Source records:
===============

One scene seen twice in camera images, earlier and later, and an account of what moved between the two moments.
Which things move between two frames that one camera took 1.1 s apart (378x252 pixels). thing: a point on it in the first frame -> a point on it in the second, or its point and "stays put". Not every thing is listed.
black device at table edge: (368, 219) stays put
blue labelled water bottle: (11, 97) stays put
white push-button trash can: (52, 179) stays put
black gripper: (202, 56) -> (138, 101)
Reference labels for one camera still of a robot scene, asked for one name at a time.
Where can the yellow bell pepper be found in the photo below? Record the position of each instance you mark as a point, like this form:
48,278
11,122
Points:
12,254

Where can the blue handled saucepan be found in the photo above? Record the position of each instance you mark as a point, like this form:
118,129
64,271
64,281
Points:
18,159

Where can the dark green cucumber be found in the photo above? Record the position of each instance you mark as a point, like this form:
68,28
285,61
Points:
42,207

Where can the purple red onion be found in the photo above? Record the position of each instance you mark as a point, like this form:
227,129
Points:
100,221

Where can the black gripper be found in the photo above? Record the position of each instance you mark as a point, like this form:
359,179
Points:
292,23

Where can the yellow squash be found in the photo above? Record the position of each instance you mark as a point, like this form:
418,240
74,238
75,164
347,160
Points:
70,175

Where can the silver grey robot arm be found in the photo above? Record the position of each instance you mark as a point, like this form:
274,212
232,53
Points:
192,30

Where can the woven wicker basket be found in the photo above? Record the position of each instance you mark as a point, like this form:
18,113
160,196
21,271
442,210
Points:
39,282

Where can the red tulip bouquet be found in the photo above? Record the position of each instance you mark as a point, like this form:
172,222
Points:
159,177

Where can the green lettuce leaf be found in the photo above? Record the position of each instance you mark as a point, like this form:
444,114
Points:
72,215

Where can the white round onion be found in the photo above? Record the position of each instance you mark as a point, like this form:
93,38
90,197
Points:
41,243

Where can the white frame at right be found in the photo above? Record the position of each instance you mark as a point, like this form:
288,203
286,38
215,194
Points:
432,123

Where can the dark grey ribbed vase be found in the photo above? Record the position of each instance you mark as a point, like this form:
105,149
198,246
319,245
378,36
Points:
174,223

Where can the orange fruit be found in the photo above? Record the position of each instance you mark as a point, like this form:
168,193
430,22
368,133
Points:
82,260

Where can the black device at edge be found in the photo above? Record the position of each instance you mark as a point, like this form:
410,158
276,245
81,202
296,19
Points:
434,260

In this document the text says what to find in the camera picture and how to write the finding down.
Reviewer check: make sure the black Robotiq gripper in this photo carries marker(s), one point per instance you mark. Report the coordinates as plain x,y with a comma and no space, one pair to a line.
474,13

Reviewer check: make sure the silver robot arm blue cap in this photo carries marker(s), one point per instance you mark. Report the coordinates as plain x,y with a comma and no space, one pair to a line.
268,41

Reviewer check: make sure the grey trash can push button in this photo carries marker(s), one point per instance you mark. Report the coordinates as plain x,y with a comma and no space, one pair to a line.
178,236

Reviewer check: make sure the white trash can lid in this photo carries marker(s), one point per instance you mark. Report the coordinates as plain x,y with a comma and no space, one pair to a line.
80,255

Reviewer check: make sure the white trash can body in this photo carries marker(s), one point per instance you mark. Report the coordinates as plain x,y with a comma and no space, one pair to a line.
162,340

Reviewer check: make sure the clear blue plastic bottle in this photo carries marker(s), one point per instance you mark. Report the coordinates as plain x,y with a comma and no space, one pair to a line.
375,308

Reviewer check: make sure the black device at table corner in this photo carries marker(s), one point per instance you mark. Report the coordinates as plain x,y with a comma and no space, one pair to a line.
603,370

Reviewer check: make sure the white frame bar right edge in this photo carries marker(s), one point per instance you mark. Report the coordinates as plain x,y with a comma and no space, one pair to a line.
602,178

===============

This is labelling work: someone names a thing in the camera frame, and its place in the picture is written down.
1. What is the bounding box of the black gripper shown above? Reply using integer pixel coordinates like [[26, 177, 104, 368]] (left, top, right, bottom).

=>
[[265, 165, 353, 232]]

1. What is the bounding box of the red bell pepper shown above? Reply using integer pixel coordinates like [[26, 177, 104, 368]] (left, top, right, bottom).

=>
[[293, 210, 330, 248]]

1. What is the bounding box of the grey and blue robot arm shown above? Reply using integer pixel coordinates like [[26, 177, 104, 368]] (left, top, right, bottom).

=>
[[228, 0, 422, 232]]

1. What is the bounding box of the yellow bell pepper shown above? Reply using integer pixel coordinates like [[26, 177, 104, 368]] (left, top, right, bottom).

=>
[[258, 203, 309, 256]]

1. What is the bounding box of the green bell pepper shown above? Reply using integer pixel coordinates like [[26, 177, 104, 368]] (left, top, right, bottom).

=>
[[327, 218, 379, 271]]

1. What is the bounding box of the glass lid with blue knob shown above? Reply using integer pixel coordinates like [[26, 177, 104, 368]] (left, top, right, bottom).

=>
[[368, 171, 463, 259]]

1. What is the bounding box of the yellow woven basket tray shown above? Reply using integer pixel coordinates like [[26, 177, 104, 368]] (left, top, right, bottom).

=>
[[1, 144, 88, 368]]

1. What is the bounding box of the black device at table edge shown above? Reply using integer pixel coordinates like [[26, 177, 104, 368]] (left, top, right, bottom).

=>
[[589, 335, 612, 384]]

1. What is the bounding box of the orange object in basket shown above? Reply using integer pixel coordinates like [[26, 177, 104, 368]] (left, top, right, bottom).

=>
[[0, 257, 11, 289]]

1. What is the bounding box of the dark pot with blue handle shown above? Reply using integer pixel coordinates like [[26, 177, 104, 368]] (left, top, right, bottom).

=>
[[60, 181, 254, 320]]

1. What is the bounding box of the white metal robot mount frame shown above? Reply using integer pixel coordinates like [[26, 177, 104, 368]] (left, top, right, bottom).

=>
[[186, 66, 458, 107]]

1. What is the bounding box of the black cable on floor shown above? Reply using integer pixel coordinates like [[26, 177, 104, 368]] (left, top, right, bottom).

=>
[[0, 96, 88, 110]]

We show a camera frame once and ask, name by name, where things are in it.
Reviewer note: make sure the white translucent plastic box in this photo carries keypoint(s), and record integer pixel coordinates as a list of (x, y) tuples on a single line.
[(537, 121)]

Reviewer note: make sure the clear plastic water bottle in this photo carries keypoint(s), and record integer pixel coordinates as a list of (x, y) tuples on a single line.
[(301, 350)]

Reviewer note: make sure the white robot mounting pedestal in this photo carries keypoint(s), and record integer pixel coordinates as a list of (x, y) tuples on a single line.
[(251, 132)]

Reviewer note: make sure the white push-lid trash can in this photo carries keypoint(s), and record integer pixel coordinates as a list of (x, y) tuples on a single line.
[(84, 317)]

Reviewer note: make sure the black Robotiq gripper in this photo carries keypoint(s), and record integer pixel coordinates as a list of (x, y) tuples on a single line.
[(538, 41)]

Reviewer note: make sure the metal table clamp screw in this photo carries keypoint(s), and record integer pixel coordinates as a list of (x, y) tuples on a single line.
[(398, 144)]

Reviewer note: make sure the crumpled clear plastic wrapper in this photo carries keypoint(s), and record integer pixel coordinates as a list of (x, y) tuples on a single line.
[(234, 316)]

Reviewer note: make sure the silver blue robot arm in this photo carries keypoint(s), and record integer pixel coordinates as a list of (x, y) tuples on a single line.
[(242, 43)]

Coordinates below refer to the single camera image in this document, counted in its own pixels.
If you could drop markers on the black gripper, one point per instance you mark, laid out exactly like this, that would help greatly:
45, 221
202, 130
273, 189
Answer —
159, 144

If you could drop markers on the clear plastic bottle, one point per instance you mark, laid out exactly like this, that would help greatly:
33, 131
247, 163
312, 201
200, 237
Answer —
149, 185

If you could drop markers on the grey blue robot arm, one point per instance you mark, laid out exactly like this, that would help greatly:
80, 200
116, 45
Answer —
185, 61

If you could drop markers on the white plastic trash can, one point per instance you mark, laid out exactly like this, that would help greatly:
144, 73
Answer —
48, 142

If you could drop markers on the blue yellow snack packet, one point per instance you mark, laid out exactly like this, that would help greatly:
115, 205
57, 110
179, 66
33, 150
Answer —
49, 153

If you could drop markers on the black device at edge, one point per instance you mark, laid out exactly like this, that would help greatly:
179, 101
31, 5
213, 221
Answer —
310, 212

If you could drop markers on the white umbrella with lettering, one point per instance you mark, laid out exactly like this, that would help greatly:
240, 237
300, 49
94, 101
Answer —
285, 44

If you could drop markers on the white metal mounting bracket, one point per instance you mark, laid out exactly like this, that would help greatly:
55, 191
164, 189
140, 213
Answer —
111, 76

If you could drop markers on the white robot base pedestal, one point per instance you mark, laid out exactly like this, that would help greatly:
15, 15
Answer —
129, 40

===============

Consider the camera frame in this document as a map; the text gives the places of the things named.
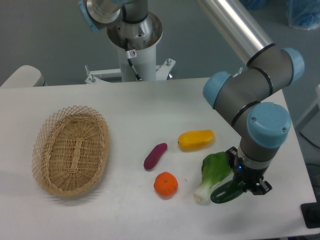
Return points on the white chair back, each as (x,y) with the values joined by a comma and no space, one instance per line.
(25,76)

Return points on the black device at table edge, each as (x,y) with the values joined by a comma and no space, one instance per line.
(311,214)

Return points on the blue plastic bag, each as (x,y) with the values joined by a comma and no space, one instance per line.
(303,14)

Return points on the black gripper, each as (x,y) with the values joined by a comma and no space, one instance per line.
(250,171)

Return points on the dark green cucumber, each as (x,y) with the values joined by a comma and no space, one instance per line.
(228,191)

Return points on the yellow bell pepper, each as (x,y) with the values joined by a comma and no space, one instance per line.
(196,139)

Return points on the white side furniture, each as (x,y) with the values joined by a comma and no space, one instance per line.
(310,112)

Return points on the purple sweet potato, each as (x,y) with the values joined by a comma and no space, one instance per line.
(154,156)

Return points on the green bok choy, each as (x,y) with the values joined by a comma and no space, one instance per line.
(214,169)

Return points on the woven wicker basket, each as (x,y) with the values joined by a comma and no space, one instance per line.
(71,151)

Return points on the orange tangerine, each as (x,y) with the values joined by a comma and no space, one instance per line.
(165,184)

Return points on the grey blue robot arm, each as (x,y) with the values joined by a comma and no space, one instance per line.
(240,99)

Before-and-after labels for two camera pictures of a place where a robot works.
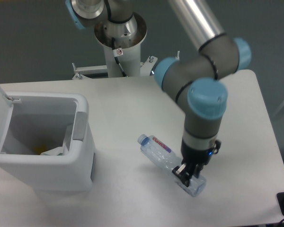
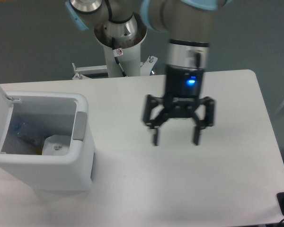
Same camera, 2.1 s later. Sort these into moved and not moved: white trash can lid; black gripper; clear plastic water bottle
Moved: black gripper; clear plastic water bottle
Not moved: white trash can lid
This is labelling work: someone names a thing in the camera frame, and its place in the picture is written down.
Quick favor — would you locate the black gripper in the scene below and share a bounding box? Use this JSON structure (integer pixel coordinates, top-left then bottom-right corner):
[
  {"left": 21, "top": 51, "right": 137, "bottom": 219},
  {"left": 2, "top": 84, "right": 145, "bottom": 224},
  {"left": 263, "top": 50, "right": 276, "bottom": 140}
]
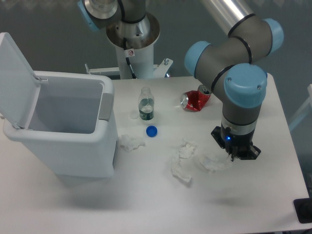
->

===============

**Your task**.
I need each line of the entries that holds the string "onion" located and copied.

**Completed task**.
Where can the purple red onion be found in the photo above? Record the position of each instance you mark as a point, like this form:
Where can the white round onion be found in the photo above? Record the position of each instance you mark as a point, like this form:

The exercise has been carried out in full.